The following is a snapshot of laminfo:

+++++++++++++++++++++++++++++++++++++++++++++++++++++++++++

qkli_at_apollo01:~> laminfo
             LAM/MPI: 7.1
              Prefix: /usr/rels/lam
        Architecture: x86_64-unknown-linux-gnu
       Configured by: root
       Configured on: Sun Sep 19 19:49:57 EDT 2004
      Configure host: apollo01
      Memory manager: ptmalloc2
          C bindings: yes
        C++ bindings: yes
    Fortran bindings: yes
          C compiler: gcc
        C++ compiler: g++
    Fortran compiler: pgf90
     Fortran symbols: underscore
         C profiling: yes
       C++ profiling: yes
   Fortran profiling: yes
      C++ exceptions: no
      Thread support: yes
       ROMIO support: yes
        IMPI support: no
       Debug support: no
        Purify clean: no
            SSI boot: globus (API v1.1, Module v0.6)
            SSI boot: rsh (API v1.1, Module v1.1)
            SSI boot: slurm (API v1.1, Module v1.0)
            SSI boot: tm (API v1.1, Module v1.1)
            SSI coll: lam_basic (API v1.1, Module v7.1)
            SSI coll: shmem (API v1.1, Module v1.0)
            SSI coll: smp (API v1.1, Module v1.2)
             SSI rpi: crtcp (API v1.1, Module v1.1)
             SSI rpi: gm (API v1.1, Module v1.2)
             SSI rpi: lamd (API v1.0, Module v7.1)
             SSI rpi: sysv (API v1.0, Module v7.1)
             SSI rpi: tcp (API v1.0, Module v7.1)
             SSI rpi: usysv (API v1.0, Module v7.1)
              SSI cr: self (API v1.0, Module v1.0)
qkli_at_apollo01:~>

++++++++++++++++++++++++++++++++++++++++++++++++++++++++++++

I've also noticed a strange behavior under Suse Linux 9.1 (64-bit), for
example, if you use malloc and free in a subroutine, and call the
subroutine repeatedly, then the memory seems to be NOT freed properly.
This only happens under 64-bit situation.

Best regards,

Qikai
On Thu, 2004-10-14 at 14:20, Brian Barrett wrote:
> On Oct 14, 2004, at 9:37 AM, Qikai Li wrote:
>
> > The same code runs perfectly under LAM 7.0.6 with a stable memory
> > usage.
> >
> > Several guys in our group have experienced the same problem when I
> > switched the LAM from 7.0.6 to 7.1.
> >
> > Maybe this is related to a possible bug in gcc, i.e., the memory is NOT
> > properly freed under 64-bit environment even though you have used, for
> > example, pairs of malloc (or calloc) and free.
> >
> > Also, The problem seems to be only 64-bit specific.
> >
> > Or maybe it's the problem of LAM 7.1.
>
> Thanks for the bug report.
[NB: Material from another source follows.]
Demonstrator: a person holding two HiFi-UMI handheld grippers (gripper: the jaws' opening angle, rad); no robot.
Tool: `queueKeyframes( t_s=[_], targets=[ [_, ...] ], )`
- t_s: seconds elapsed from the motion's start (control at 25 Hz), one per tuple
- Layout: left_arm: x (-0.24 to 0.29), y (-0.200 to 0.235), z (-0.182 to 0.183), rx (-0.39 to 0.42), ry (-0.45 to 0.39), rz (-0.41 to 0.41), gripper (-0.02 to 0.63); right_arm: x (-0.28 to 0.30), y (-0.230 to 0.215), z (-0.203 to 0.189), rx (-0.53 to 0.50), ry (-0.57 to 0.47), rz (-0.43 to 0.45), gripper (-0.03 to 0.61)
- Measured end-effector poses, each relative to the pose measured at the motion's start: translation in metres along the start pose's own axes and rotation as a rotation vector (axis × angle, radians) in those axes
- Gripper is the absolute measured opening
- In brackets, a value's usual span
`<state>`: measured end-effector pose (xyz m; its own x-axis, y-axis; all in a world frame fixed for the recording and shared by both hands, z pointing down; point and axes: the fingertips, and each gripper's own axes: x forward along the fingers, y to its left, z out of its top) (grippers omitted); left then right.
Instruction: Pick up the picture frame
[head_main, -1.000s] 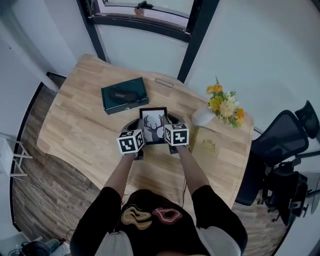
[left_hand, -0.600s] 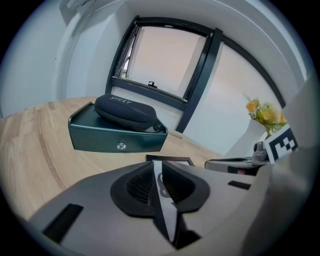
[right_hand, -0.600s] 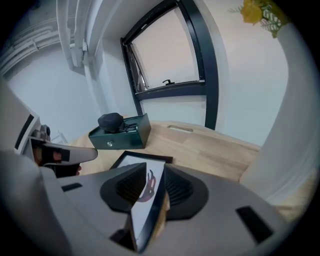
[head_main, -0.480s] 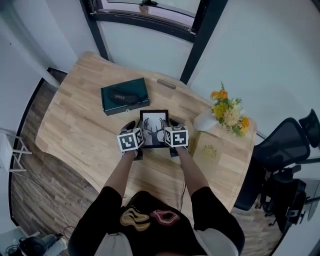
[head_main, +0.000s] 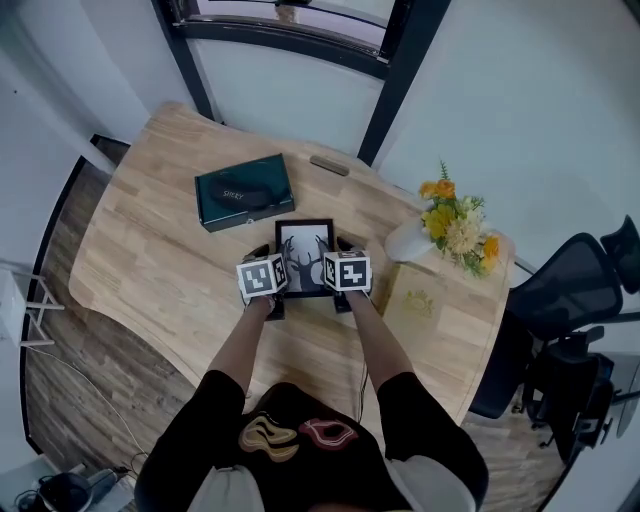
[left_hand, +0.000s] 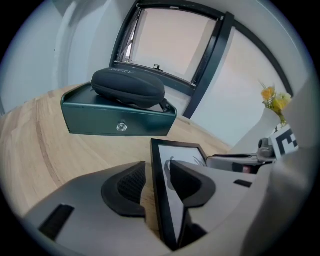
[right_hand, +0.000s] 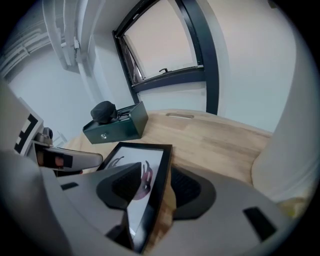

We only have access to one Opteron machine
> and it doesn't have Myrinet, so I was wondering if you could run a
> couple tests for me to help localize the problem. First, could you
> send me the output from the "laminfo" command? There are a number of
> places that changed between 7.0 and 7.1, so I'm hoping we can localize
> it to a particular component. Does the memory leak happen regardless of
> number of processes running?
>
> Also, could you see if it happens with the following SSI options:
>
> -ssi rpi tcp (use tcp instead of gm)
> -ssi coll lam_basic (use the really simple collectives code)
>
> You specify the ssi params during mpirun, so something like: "mpirun
> -np 4 -ssi rpi tcp ./a.out"
>
> I'm looking at the problem as well, but having some starting points
> would really help.
>
> Thanks!
>
> Btian

-- 
Qikai Li
School of Materials Science and Engineering
Georgia Institute of Technology
771 Ferst Drive N.W.
Atlanta, Georgia  30332
Email: qikai.li_at_[hidden]
Phone: 404-385-2852